Donal Browne: A shipwright who triumphed over polio and doctor’s advice


Date: 05.03.2018

“Well I was never going to take that lying down,” was Donal Browne’s reaction to doctors who told him he would never walk again.

Browne, who died in his 90th year, was 27 years old and working as a shipwright in Baltimore, Co Cork when he contracted polio.

He was taken to St Finbarr’s Hospital in Cork. In an unpublished memoir he describes a doctor who “examined” him through a ward window. Later he was moved to a more modern hospital at Gurranebraher. Browne was to spend 3½ years in hospital, a tough challenge for a big, physically fit man who loved dancing.

But a larger polio outbreak was about to happen in Cork in 1956, and it could no longer be swept under the carpet. Eventually he was fitted with a heavy plastic upper body jacket to hold him upright as he tried to get his legs working. Browne knew the weight of the jacket was making him fall over and asked the medical director for permission to cut some of it away. Dr St John O’Connell, famous for treating double amputee and second World War pilot Douglas Bader, replied: “I’ll give you no permission to cut anything. Wear that jacket or sit in a wheelchair for the rest of your life.”

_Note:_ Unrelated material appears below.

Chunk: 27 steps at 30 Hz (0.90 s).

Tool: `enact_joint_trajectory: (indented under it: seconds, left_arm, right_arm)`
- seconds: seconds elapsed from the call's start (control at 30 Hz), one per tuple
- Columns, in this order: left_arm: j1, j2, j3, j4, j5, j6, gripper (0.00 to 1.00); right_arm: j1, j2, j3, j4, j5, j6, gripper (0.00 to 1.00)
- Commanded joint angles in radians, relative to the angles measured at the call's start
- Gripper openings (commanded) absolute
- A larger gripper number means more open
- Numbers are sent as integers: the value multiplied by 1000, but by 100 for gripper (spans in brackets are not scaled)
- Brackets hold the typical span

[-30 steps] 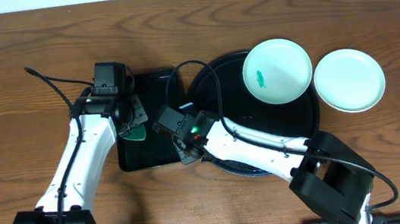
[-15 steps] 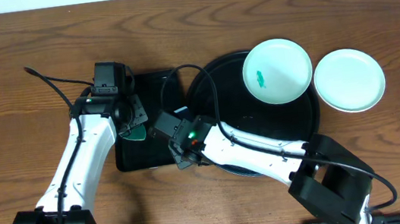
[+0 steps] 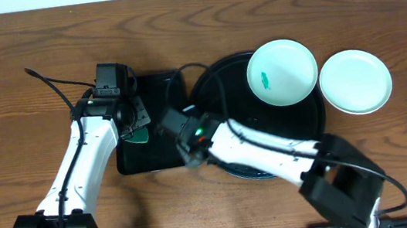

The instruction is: Clean dirty plates on tray and stack at the side

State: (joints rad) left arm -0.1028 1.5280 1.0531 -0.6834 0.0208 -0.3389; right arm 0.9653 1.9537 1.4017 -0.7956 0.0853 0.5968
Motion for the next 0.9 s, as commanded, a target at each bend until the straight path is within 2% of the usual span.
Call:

But Browne cut the jacket, and his recovery began. That was the last time he asked a doctor for permission for anything. The 1956 polio outbreak in Cork had prompted the sending of physiotherapists from Dublin. From them he learned of modern treatments and with the help of Dr Harry Flanagan, a family friend, he was transferred to the Central Remedial Clinic in Dublin. There he learned to walk again using arm crutches.

Browne was the fourth son of Timothy Browne and Mary O’Driscoll who lived on a small farm in west Cork. Age 14, he was apprenticed to Skinner’s boatyard in Baltimore. In 1947 he went to Dublin to work in shipyards in Dún Laoghaire and Malahide. In 1953 Donal’s brother Teddy took charge of the State-owned boatyard in Baltimore and Donal returned to help him.

He managed football pools, worked for the Irish Wheelchair Association, did woodturning, worked as a hospital telephonist and was a taxi dispatcher. He gained 25 years of independent walking supported only by arm crutches before diabetes and other ailments put him back in a wheelchair. He could live with that.

Donal Browne is survived by his widow Pat, his daughters Angela, Regina and Theresa, sons Daniel and Denis, and his sister Mary McCarthy.